Transcribe every entry that follows exactly, omitting all pictures.

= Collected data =
+--

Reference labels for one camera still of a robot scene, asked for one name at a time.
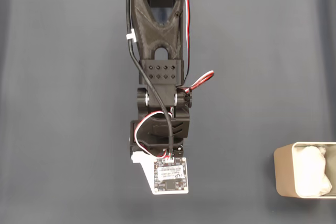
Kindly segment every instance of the electronic chip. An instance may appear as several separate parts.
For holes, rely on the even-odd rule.
[[[154,189],[156,194],[186,193],[188,191],[186,158],[164,158],[154,162]]]

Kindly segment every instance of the black 3d-printed robot arm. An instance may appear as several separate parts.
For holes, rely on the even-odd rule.
[[[130,151],[144,151],[156,157],[182,157],[183,139],[188,136],[192,90],[213,76],[204,75],[191,87],[185,81],[183,60],[183,6],[188,0],[127,0],[128,40],[131,57],[140,76],[139,119],[131,122]],[[171,15],[158,22],[152,8],[168,8]],[[187,48],[188,5],[187,12]],[[140,60],[133,52],[137,44]],[[155,51],[164,48],[166,60],[156,60]]]

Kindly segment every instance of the dark gray backdrop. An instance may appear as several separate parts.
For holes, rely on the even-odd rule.
[[[273,151],[334,141],[335,0],[191,0],[190,193],[129,157],[125,0],[0,0],[0,223],[335,223],[283,198]]]

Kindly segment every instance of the white plastic clip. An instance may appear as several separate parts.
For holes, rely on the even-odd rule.
[[[135,36],[134,29],[132,28],[132,33],[126,35],[126,39],[132,39],[133,42],[135,43],[137,41],[137,37]]]

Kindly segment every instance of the red and white wire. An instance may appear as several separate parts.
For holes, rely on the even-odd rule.
[[[151,156],[153,156],[153,157],[156,157],[156,158],[165,158],[165,157],[168,157],[166,154],[167,154],[167,149],[164,149],[164,153],[163,153],[163,155],[162,156],[159,156],[159,157],[157,157],[157,156],[154,156],[152,153],[150,153],[145,147],[143,147],[140,143],[139,143],[139,141],[138,141],[138,136],[137,136],[137,134],[138,134],[138,131],[139,131],[139,129],[140,129],[140,127],[141,127],[141,125],[148,119],[148,118],[150,118],[150,117],[152,117],[152,116],[154,116],[154,115],[156,115],[156,114],[163,114],[163,111],[154,111],[154,112],[151,112],[151,113],[149,113],[147,116],[145,116],[141,121],[140,121],[140,123],[138,123],[138,125],[136,126],[136,128],[135,128],[135,130],[134,130],[134,140],[135,140],[135,142],[137,143],[137,145],[138,145],[138,147],[139,148],[141,148],[144,152],[146,152],[147,154],[149,154],[149,155],[151,155]]]
[[[194,82],[190,87],[182,87],[186,93],[189,93],[190,90],[196,89],[198,86],[202,85],[207,80],[211,79],[214,76],[215,72],[213,70],[205,73],[201,77],[198,78],[197,81]]]
[[[189,30],[190,30],[190,4],[189,4],[189,0],[185,0],[185,13],[186,13],[185,36],[186,36],[186,42],[187,42],[188,64],[187,64],[187,74],[185,75],[184,81],[185,81],[185,79],[188,76],[189,66],[190,66],[190,36],[189,36]]]

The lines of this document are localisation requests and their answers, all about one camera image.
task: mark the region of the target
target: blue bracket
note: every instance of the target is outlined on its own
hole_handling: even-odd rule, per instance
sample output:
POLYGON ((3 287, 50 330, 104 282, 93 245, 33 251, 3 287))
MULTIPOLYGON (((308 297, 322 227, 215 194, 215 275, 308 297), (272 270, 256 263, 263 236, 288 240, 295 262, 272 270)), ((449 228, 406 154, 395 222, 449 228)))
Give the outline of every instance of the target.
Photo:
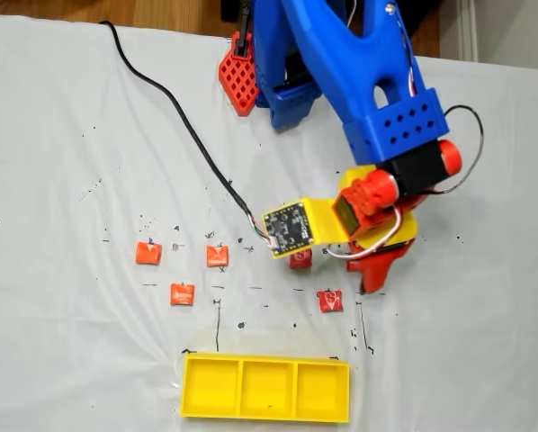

+--

= Answer section =
Reference labels for one camera still of a robot scene, asked for one name at a time.
Kindly segment every instance of the electronic chip. An instance may appear as several separate parts.
For holes, rely on the even-odd rule.
[[[154,189],[156,194],[186,193],[188,191],[186,158],[164,158],[154,162]]]

Kindly segment every instance of the black 3d-printed robot arm. An instance may appear as several separate parts.
For holes, rely on the even-odd rule.
[[[130,151],[144,151],[156,157],[182,157],[183,139],[188,136],[192,90],[213,76],[204,75],[191,87],[185,81],[183,60],[183,6],[188,0],[127,0],[128,40],[131,57],[140,76],[139,119],[131,122]],[[171,15],[158,22],[152,8],[168,8]],[[187,48],[188,5],[187,12]],[[140,60],[133,52],[137,44]],[[155,51],[164,48],[166,60],[156,60]]]

Kindly segment every instance of the dark gray backdrop. An instance may appear as several separate parts.
For holes, rely on the even-odd rule.
[[[273,151],[334,141],[335,0],[191,0],[190,193],[129,157],[125,0],[0,0],[0,223],[335,223],[283,198]]]

Kindly segment every instance of the white plastic clip. An instance may appear as several separate parts.
For holes, rely on the even-odd rule.
[[[135,36],[134,29],[132,28],[132,33],[126,35],[126,39],[132,39],[133,42],[135,43],[137,41],[137,37]]]

Kindly segment every instance of the red and white wire. An instance may appear as several separate parts.
For holes, rely on the even-odd rule.
[[[151,156],[153,156],[153,157],[156,157],[156,158],[165,158],[165,157],[168,157],[166,154],[167,154],[167,149],[164,149],[164,153],[163,153],[163,155],[162,156],[159,156],[159,157],[157,157],[157,156],[154,156],[152,153],[150,153],[145,147],[143,147],[140,143],[139,143],[139,141],[138,141],[138,136],[137,136],[137,134],[138,134],[138,131],[139,131],[139,129],[140,129],[140,127],[141,127],[141,125],[148,119],[148,118],[150,118],[150,117],[152,117],[152,116],[154,116],[154,115],[156,115],[156,114],[163,114],[163,111],[154,111],[154,112],[151,112],[151,113],[149,113],[147,116],[145,116],[141,121],[140,121],[140,123],[138,123],[138,125],[136,126],[136,128],[135,128],[135,130],[134,130],[134,140],[135,140],[135,142],[137,143],[137,145],[138,145],[138,147],[139,148],[141,148],[144,152],[146,152],[147,154],[149,154],[149,155],[151,155]]]
[[[194,82],[190,87],[182,87],[186,93],[189,93],[190,90],[196,89],[198,86],[202,85],[207,80],[211,79],[214,76],[215,72],[213,70],[205,73],[201,77],[198,78],[197,81]]]
[[[189,30],[190,30],[190,4],[189,4],[189,0],[185,0],[185,13],[186,13],[185,36],[186,36],[186,42],[187,42],[188,64],[187,64],[187,74],[185,75],[184,81],[185,81],[185,79],[188,76],[189,66],[190,66],[190,36],[189,36]]]

The lines of this document are localisation requests and their answers, all about one camera image.
task: mark the region of the target
target: blue bracket
note: every instance of the target is outlined on its own
hole_handling: even-odd rule, per instance
sample output:
POLYGON ((3 287, 50 330, 104 282, 93 245, 33 251, 3 287))
MULTIPOLYGON (((308 297, 322 227, 215 194, 215 275, 308 297), (272 270, 256 263, 263 236, 288 240, 295 262, 272 270)), ((449 228, 406 154, 395 222, 449 228)))
Give the outline of every instance of the target.
Photo:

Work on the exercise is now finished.